At the time, those on/off numbers portended all types of doom for the Hornets’ hopes of returning to the postseason. And yet, Charlotte has persevered despite the absence of its defensive captain, making a surprising early-season push to the No. 2 spot in the East thanks in large part to an overhauled, uptempo, fire-away-from-3-point-range offense led by Walker, key offseason acquisitions Nicolas Batum, Jeremy Lin and Jeremy Lamb … and mostly strong two-way play from veteran forward Marvin Williams, who has started at small forward in place of Kidd-Gilchrist since the season’s opening tip. (It’s worth noting, however, that the Hornets’ offense has plunged over the past month, too, from a near-top-five 104.2 points-per-100 mark through 25 games to a bottom-10 clip of 101.2 points-per-100 in the past 16.)

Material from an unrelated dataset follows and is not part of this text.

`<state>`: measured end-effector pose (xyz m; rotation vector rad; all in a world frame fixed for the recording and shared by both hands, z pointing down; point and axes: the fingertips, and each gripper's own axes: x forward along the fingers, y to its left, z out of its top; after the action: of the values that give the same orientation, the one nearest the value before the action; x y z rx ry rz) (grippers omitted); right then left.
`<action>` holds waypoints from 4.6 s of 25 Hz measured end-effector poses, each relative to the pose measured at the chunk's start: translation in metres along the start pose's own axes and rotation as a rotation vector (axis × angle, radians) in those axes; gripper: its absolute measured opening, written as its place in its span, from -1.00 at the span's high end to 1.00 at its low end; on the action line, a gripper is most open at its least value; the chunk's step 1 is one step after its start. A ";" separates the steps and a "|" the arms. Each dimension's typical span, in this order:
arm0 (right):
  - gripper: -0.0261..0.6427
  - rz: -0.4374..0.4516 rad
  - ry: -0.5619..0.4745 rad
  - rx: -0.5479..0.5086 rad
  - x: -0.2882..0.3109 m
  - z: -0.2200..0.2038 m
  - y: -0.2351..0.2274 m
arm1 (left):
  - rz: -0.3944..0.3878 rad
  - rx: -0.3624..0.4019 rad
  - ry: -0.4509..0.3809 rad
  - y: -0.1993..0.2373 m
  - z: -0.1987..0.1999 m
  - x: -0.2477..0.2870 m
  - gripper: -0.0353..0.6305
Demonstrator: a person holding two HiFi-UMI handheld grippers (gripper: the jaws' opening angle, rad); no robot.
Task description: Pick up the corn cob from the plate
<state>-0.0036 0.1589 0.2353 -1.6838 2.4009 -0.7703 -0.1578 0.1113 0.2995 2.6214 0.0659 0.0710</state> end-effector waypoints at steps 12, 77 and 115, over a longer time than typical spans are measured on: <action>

Williams isn’t on MKG’s level as an on- and off-ball defender — that’s not shade; few are — but he is a legitimate outside shooting threat, a floor-spacer who’s making a strong 38.1 percent of his 3-point tries while attempting a career-high 4.3 long balls per game. While Kidd-Gilchrist has put in plenty of work to rebuild his legendarily janky jumper, making just under 40 percent of his midrange takes last season, he’s 3-for-18 from beyond the arc for his career (three seasons, 195 games, 5,114 minutes).
He’s yet to demonstrate a reason for defenders to fear him on the perimeter — beyond a capacity for off-ball back-cuts, which isn’t nothing — meaning defenses can afford to sag off him to muck up more dangerous stuff in the Hornets’ offense. In the past, that’s meant obstructed entry passes and aggressive dig-downs on Al Jefferson post-ups; this season, that means plugging driving lanes that Walker, Batum or Lin could use to penetrate into the paint coming off a high screen, sparking collapses that can lead to the kind of ball swings and open 3-point looks that this year’s Hornets (unlike prior years’ models) have the shooting to actually make.
The prospect of Kidd-Gilchrist’s return, then, presents something of an interesting dilemma for a Hornets team looking for a boost to fight its way back into postseason contention. Can Clifford, who’s proven to be one of the league’s savvier tactical minds over the past few seasons, find a way to comfortably reintegrate the best stopper he’s got to steady Charlotte’s recently rickety defense without losing the additional offensive punch that the Hornets have found with a differentiated identity that includes playing more ball-moving shooters whenever possible?
Finding the right lineups and the right balance could prove a tricky problem to solve, but I’m betting Clifford and the rest of the Hornets braintrust would take a Stanfield-esque approach to classifying it. In the meantime, Charlotte fans can eagerly await the earlier-than-expected return of one of the few bright spots of the team’s recent lean years and hope that the kind of unbridled pedal-to-the-metal energy MKG brings to the floor can rejuvenate a club in need of some pulse-quickening for a second-half playoff push.